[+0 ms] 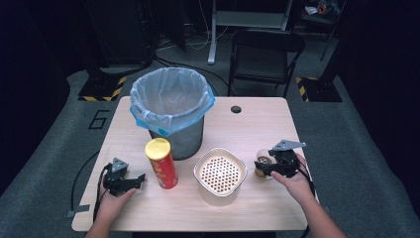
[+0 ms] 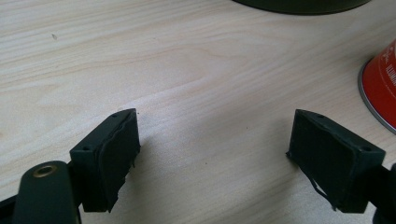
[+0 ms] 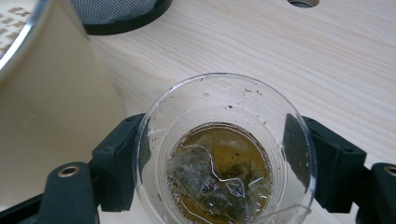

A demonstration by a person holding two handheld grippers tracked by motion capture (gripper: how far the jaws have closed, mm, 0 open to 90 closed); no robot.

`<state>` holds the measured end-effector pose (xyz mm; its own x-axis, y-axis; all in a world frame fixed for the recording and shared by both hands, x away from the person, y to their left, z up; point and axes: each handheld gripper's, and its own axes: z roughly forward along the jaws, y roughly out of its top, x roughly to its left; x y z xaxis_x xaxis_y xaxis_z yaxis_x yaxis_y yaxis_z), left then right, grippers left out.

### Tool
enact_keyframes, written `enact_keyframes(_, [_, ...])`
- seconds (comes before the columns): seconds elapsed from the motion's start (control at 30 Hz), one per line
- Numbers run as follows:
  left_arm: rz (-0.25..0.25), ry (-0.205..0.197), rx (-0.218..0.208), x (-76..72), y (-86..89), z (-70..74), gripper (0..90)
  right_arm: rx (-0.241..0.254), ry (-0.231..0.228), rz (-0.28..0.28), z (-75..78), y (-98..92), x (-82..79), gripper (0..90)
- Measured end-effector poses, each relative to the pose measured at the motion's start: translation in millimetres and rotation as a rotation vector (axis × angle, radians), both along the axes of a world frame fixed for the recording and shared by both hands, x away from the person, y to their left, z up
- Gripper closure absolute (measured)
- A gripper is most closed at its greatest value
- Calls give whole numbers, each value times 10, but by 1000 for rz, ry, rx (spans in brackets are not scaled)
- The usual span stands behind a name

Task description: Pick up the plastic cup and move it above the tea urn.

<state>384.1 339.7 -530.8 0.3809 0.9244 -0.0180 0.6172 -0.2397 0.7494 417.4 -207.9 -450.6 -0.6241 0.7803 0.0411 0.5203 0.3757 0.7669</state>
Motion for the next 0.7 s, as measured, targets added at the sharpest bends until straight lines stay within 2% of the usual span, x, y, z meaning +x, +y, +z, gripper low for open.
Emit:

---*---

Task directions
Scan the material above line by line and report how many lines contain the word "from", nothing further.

Exercise result
3